------ SUPPLIED MATERIAL

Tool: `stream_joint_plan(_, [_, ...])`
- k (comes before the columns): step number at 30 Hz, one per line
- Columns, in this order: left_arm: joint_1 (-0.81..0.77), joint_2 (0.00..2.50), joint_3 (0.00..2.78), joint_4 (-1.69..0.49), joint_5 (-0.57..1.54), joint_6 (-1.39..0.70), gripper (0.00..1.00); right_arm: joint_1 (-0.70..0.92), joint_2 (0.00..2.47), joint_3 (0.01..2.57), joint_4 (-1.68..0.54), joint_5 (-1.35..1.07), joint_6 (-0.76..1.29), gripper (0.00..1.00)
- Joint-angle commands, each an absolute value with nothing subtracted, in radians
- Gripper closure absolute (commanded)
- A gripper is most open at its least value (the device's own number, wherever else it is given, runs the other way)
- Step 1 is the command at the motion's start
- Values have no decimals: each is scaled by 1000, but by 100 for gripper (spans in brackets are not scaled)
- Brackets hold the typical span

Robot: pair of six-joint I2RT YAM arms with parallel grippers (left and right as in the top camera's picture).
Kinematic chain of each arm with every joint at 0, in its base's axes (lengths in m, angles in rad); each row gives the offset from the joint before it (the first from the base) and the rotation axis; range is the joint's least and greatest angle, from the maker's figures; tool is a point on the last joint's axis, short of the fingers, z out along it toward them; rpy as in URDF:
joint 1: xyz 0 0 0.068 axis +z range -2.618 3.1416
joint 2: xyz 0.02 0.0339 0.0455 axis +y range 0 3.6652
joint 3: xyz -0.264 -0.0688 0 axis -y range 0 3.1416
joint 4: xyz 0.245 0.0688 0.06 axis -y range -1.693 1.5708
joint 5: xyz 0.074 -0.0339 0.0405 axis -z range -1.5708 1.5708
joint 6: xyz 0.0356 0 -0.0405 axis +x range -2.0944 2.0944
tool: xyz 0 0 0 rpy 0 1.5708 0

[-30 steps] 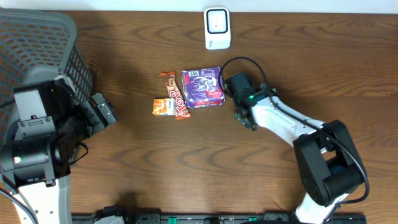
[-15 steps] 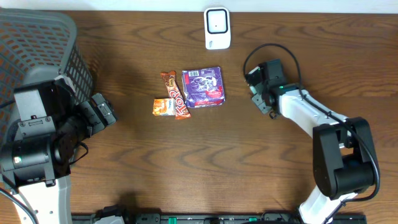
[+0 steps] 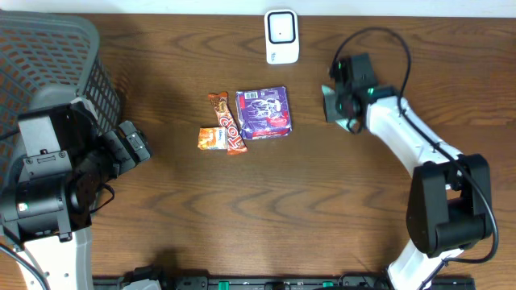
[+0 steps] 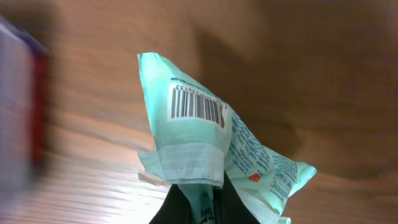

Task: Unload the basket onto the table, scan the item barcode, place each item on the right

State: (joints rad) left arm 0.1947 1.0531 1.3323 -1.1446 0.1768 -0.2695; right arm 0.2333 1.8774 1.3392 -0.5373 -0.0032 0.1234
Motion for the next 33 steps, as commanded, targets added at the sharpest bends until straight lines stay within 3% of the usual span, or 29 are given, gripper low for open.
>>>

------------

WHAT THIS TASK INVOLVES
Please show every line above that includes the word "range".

TASK ANSWER
Kinematic chain of each arm with every joint at 0, in its base's axes (lengths in m, angles in rad); each row gives the offset from the joint before it (the first from the base) and the rotation axis; range is the joint's least and greatest angle, from the maker's figures; tool is a point on the last joint's axis, short of the fingers, z out along it toward them; rpy as in URDF:
joint 1: xyz 0 0 0.068 axis +z range -2.618 3.1416
joint 2: xyz 0.02 0.0339 0.0455 axis +y range 0 3.6652
joint 3: xyz -0.264 -0.0688 0 axis -y range 0 3.1416
joint 4: xyz 0.245 0.0688 0.06 axis -y range -1.693 1.5708
joint 5: xyz 0.074 -0.0339 0.0405 axis -z range -1.5708 1.5708
joint 6: xyz 0.0356 0 -0.0405 axis +x range -2.0944 2.0944

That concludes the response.